A team of researchers from the University of Cincinnati has discovered proof that early life forms that lived on Earth thrived even without oxygen billions of years ago.
The study, published in the journal Geology of the Geological Society of America, discovered a 2.52-billion-year-old bacteria that can oxidize sulfur. The said bacteria is similar to single-celled organisms in present time that can be found in deepwaters where amounts of sulfur are high. The smooth-walled spherical bacteria is larger in size compared to modern bacteria.
The researchers found ancient rocks which hold fossilized evidence of this bacteria in two locations: one in South Africa and another in the Northern Cape Province. Andrew Czaja from UC, Nicolas Beukes from the University of Johannesburg and Jeffery Osterhout, a UC master's graduate, discovered that during the Neoarchean Eon, which dates back 2.8 to 2.5 billion years ago, these sulfur-oxidizing bacteria thrived in the depths of the ocean.

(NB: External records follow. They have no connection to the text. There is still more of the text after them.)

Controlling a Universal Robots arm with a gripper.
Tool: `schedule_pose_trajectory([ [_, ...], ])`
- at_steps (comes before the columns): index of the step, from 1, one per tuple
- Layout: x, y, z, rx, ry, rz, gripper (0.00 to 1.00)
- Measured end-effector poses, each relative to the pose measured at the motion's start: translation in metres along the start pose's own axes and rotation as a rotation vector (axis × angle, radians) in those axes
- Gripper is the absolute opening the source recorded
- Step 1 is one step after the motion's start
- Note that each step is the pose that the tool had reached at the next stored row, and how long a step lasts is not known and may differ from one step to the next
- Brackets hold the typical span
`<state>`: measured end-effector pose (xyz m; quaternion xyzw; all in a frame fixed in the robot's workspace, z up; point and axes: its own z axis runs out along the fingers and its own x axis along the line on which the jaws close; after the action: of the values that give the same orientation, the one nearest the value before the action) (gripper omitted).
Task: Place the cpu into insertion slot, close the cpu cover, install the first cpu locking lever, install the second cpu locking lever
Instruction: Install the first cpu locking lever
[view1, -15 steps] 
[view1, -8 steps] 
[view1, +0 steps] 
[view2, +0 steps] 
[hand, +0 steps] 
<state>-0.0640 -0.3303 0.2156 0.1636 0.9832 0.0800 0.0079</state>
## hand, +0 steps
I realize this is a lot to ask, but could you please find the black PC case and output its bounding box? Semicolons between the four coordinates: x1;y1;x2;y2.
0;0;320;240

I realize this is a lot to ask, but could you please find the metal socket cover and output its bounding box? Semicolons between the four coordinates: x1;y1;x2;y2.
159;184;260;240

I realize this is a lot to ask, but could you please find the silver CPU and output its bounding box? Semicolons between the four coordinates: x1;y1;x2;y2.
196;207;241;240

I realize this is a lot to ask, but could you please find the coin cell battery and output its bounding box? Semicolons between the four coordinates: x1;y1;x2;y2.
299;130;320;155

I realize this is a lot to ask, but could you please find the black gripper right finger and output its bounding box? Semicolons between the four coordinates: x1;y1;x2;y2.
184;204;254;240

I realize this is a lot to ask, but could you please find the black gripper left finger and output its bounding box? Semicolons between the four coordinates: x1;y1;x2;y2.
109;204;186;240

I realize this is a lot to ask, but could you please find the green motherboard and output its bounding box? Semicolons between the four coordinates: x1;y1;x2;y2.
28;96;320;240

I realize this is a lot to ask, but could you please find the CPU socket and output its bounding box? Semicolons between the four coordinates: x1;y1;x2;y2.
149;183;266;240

"These fossils represent the oldest known organisms that lived in a very dark, deep-water environment. These bacteria existed two billion years before plants and trees, which evolved about 450 million years ago. We discovered these microfossils preserved in a layer of hard silica-rich rock called chert located within the Kaapvaal craton of South Africa," Czaja told Science Daily.
The researchers noted that the Neoarchean Eon was a time where the atmosphere only contained one percent oxygen. Because of an extremely different atmospheric makeup, the researchers believe that a set of different creatures that did not need sunlight or oxygen lived in deep waters during that time.
The team used radiometric dating and geochemical isotope analysis to determine that the fossils they found were during the said time. During the Neoarchean Era, before the shifting of tectonic plates, the team said that South Africa and Western Australia belonged to a supercontinent called Vaalbara.
"These are the oldest reported fossil sulfur bacteria to date. And this discovery is helping us reveal a diversity of life and ecosystems that existed just prior to the Great Oxidation Event, a time of major atmospheric evolution," Czaja said.